The whole text appeared again also in the English Marx/Engels Collected Works, Volumes 30 (1988), 31 (1989), 32 (1989), 33 (1991) and 34 (1994). This English version is based on the 1977–1979 German MEGA II edition. It maintains the sequence of the text in the original manuscripts and therefore differs substantially from the 1963 Progress edition and earlier editions. This MECW version is the most complete edition available in English. Although it went out of print, Lawrence & Wishart and International Publishers still sell many volumes in the series (digital editions are sometimes made available online). The Progress Publishers and Lawrence & Wishart English edition was brought back into print by Prometheus Books in 2000 as a one 1,605 page volume. This edition is now also out of print. In 2013, Pine Flag Books (Boston) published a Kindle digital version of the three-volume Progress Publishers English edition edited by Gene Ogorodov.
===French edition===
A full translation of Kautsky's German edition into French was made by Jules Molitor and published in 1924–1925 by A. Costes.
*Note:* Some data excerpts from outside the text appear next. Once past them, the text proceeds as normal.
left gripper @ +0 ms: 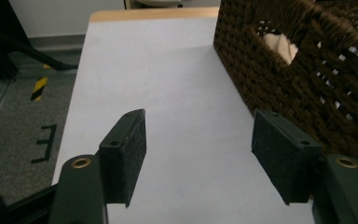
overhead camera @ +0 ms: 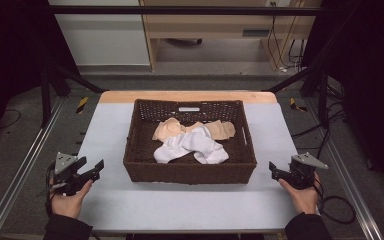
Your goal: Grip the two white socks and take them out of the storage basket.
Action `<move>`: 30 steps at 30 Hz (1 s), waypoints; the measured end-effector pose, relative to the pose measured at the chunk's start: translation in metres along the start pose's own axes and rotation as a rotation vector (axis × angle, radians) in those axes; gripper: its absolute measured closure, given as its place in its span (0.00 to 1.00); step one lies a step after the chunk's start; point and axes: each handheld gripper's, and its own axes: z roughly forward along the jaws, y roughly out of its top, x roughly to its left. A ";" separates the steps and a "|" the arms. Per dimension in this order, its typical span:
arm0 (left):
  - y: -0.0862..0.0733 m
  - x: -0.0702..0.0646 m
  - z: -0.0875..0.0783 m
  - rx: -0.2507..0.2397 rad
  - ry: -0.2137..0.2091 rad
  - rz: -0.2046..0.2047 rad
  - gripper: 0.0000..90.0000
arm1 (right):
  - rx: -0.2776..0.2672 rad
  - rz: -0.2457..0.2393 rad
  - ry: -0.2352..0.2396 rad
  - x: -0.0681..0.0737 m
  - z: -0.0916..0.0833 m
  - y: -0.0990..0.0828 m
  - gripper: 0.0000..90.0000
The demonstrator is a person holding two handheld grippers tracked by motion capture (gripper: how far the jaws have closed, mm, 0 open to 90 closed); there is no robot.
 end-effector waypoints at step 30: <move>0.060 -0.040 -0.033 -0.148 -0.105 0.023 0.39 | 0.002 -0.006 0.014 0.001 -0.002 -0.001 0.18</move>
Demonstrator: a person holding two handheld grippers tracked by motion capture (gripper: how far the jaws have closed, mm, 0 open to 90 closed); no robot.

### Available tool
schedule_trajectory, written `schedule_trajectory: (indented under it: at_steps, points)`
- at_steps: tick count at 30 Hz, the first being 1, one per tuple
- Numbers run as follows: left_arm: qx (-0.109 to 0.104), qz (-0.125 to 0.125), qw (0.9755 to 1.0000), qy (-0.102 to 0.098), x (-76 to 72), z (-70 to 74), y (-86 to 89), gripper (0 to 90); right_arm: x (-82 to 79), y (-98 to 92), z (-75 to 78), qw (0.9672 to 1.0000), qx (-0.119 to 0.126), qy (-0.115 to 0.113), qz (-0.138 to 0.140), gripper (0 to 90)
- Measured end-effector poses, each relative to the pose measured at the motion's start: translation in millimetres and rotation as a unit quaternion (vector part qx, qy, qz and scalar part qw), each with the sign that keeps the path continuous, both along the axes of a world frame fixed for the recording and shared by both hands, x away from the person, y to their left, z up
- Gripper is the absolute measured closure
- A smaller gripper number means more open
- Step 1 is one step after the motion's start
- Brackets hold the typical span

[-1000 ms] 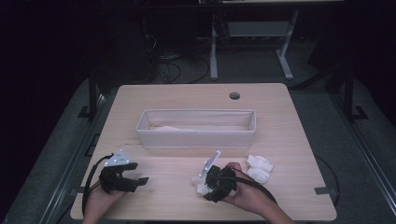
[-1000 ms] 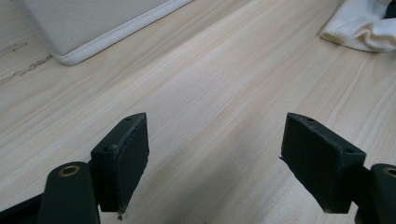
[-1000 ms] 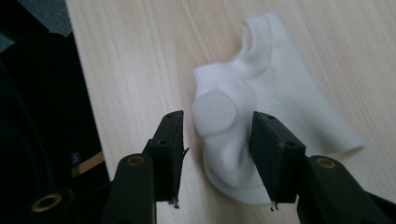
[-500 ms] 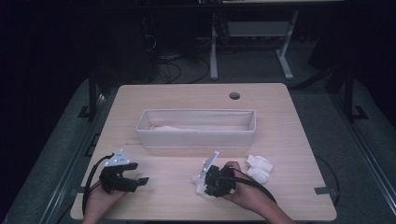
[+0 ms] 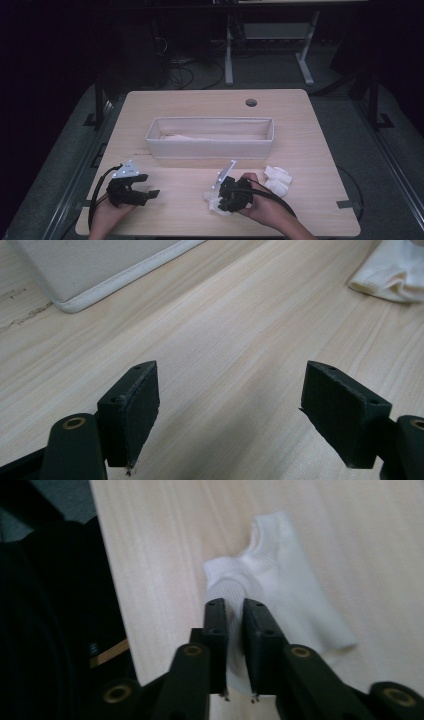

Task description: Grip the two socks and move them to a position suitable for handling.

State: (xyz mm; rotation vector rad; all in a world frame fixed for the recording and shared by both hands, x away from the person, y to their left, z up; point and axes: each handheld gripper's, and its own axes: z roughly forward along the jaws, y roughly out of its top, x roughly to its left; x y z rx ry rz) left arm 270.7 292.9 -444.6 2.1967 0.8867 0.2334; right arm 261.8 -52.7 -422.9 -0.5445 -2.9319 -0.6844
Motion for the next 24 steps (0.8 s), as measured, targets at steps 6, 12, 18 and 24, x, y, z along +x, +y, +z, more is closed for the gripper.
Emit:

In 1980, a French edition of the 1861–1863 notebooks I to V was published by Jean-Pierre Lefebvre in association with Gilbert Badia, Étienne Balibar, Jean-François Cailleux and Michel Espagne.

===Japanese edition===
The first Japanese translation of Theories of Surplus Value appears to have been made in the 1920s. Another was made in the 1930s by Zenya Takashima (1904–1990), who taught at Tokyo University of Commerce/Hitotsubashi University, but the manuscript of this translation was seized when he was arrested and it was lost.
===Spanish edition===
A Spanish translation was made by Wenceslao Roces and published in Mexico City in 1945 under the title Historia crítica de la teoría de la plusvalía. New Spanish editions were published in 1974 (Madrid: Alberto Corazon), 1977 (Barcelona: Crítica, prepared by Manuel Sacristán Luzón), 1978 (Havana: La Habana Editorial de Ciencias Sociales, translated by Mario Díaz Godoy), 1980 (México: Fondo de Cultura Económica) and 1998–2000 (San Diego: Fondo de Cultura Economica USA).
===Chinese edition===
In 1949, Shanghai Dushu and Shenghuo Publishing House published a Chinese translation of Theories of Surplus Value by Guo Dali (Kuo Ta-li).
===Italian edition===
An Italian edition of Kautsky's version was published in 1954–1958, titled Storia delle teori economiche. The translator was E. Conti and the English professor Maurice Dobb wrote an introduction. There was a reprint in 1971. In 1974, a new Italian translation was published by Newton Compton Editori in Rome. It was translated by Lida Locatelli and introduced by Lucio Colletti.